Métis sisters Angélique and Marguerite Nolin carried their commitment to education with them across the Métis Homeland, creating a lasting legacy for generations to come. 


Raised within a strong and active Métis family along the St. Marys River at Sault Ste. Marie, Angélique and Marguerite Nolin were sent to Montreal for their schooling. During the 1800s, being educated in Montreal was not uncommon for the Métis children of successful fur-trading families, including Louis Riel. 


As Angélique and Marguerite’s brothers gradually moved westward through careers with the Hudson’s Bay Company, much of the family followed, eventually settling in the Red River region by 1819. Only a few years later, Marguerite and Angélique founded the first school for girls in the Red River Settlement. 

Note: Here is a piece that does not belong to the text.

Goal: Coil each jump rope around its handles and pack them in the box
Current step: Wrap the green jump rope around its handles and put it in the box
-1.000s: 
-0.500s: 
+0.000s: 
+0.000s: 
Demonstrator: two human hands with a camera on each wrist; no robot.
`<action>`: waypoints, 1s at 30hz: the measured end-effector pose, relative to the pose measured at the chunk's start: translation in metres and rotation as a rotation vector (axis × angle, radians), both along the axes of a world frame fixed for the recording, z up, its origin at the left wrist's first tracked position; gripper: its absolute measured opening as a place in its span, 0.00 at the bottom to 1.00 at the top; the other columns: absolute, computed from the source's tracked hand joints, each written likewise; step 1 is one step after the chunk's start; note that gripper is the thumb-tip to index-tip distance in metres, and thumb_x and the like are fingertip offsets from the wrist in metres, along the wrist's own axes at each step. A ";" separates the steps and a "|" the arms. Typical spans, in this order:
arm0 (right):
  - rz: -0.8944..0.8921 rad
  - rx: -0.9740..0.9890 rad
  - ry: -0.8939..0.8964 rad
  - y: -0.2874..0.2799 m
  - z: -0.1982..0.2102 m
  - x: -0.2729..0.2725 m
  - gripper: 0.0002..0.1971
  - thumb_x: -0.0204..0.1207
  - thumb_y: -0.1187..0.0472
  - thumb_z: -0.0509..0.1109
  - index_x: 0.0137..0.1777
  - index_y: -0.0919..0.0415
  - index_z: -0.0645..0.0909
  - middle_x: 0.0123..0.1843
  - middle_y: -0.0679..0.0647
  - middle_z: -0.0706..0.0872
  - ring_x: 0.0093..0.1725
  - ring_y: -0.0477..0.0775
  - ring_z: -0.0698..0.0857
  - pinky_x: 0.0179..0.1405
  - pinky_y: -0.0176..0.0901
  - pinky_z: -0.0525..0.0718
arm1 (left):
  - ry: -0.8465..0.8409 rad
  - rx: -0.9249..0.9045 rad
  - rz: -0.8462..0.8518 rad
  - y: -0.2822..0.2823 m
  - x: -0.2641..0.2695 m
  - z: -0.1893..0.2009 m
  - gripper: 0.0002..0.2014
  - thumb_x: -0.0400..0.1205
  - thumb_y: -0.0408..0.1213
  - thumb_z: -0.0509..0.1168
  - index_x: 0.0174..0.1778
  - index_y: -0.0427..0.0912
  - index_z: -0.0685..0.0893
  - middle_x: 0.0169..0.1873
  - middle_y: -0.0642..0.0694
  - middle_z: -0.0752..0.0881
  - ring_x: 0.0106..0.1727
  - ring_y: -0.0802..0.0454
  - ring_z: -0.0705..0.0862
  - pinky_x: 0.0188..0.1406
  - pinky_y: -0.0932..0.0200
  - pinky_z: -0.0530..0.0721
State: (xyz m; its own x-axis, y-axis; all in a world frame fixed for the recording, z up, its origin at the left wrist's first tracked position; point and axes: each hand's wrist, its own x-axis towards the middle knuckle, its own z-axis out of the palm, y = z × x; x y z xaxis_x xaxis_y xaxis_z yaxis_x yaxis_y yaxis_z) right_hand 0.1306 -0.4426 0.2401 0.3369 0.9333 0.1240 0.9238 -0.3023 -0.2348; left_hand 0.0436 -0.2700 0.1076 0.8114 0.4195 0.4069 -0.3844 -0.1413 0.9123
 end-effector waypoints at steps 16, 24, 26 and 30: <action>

Through their work, Marguerite and Angélique Nolin passed on the importance of education and empowered young Métis girls, beginning a legacy that would last for generations. Today, the Nolin sisters’ educational legacy and trailblazing role as “Pioneers in Education” is commemorated by a monument in St. Boniface, which reads:


“In 1829, Métis sisters Angélique (1787-1869) and Marguerite (1780-1878) Nolin opened the first formal school for girls in Western Canada at Red River. The school was located in the north-east of this site, between the St. Boniface Cathedral and the St. Boniface Museum. During Manitoba’s early educational history in the 1800s, Angélique and Marguerite were unique because they were well educated Métis women who were not members of any particular religious order. This stone is dedicated to the work of the Nolin sisters and the impact they made on the early formal education in Manitoba and their legacy that continues today.”